> [What you need to do] Copy the listing below letter for letter, passing over each picture.
________________
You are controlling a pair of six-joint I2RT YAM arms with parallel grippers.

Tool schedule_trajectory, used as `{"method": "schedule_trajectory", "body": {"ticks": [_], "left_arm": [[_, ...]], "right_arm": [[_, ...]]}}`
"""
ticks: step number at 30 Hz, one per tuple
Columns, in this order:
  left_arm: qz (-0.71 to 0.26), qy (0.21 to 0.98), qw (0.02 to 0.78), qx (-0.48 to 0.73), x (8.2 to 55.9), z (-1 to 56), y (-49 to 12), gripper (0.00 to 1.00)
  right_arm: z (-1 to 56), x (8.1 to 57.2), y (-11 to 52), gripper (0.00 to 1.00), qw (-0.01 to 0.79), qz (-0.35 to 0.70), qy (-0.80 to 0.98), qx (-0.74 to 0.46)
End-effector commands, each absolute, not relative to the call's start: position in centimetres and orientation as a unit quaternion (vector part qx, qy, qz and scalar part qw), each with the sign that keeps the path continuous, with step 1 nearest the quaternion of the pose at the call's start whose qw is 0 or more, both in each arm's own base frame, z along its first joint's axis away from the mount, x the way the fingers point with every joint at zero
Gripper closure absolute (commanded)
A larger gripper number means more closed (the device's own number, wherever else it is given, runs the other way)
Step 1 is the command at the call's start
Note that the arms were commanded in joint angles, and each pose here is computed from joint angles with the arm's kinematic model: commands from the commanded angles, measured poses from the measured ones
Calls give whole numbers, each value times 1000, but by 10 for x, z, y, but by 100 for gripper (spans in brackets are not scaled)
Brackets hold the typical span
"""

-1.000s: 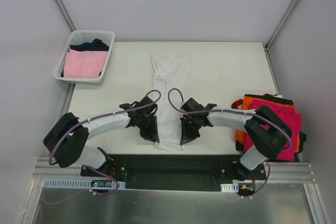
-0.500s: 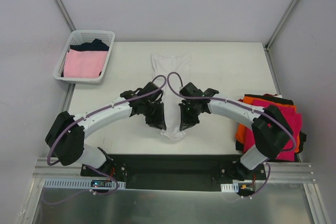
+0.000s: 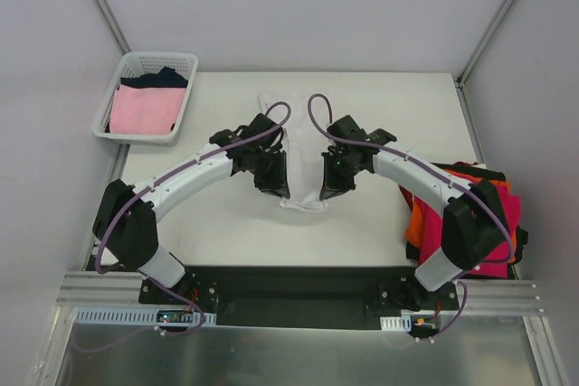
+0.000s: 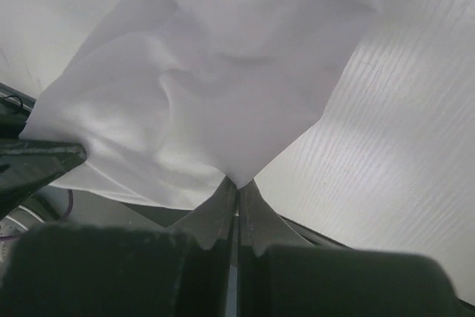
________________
> [Result below]
You are controlling a pair of six-joint I2RT YAM arms with parallel grippers.

Tool schedule_trajectory, used as `{"method": "schedule_trajectory", "body": {"ticks": [_], "left_arm": [[_, ...]], "right_arm": [[_, ...]]}}`
"""
ticks: step number at 30 Hz, one per tuple
Columns, in this order:
  left_arm: qz (-0.71 to 0.26), qy (0.21 to 0.98), qw (0.02 to 0.78), qx (-0.48 to 0.73), x (8.2 to 55.9), z (-1 to 56), y (-49 to 12), gripper (0.00 to 1.00)
  right_arm: z (-1 to 56), x (8.1 to 57.2), y (-11 to 52), gripper (0.00 to 1.00), qw (-0.01 to 0.79), qz (-0.35 to 0.70), qy (-0.80 to 0.98), qx (-0.74 to 0.46)
End-effector commands, each absolute, not relative to the call's start: position in centimetres and orientation as a unit quaternion (vector part qx, qy, qz and scalar part qw), each with the sign that keeps the path continuous, with step 1 nearest the quaternion of the pose at the call's start whose qw is 0 or more, both in each arm's own base frame, z along its first joint's axis away from the mount, x the way the fingers point with every joint at zero
Gripper closure absolute (commanded)
A larger gripper number means more closed (the device's own number, wherever else it is given, runs the other way)
Step 1 is the command at the call's start
Note that the arms were commanded in joint angles, and each pose here is computed from joint angles with the arm's kinematic model: commands from the commanded angles, measured poses from the measured ones
Calls give whole numbers, each value times 1000, but by 10 for x, z, y, but by 100 for gripper (spans in brackets are not scaled)
Brackets hold the typical span
"""

-1.000s: 
-0.500s: 
+0.000s: 
+0.000s: 

The required output has been given.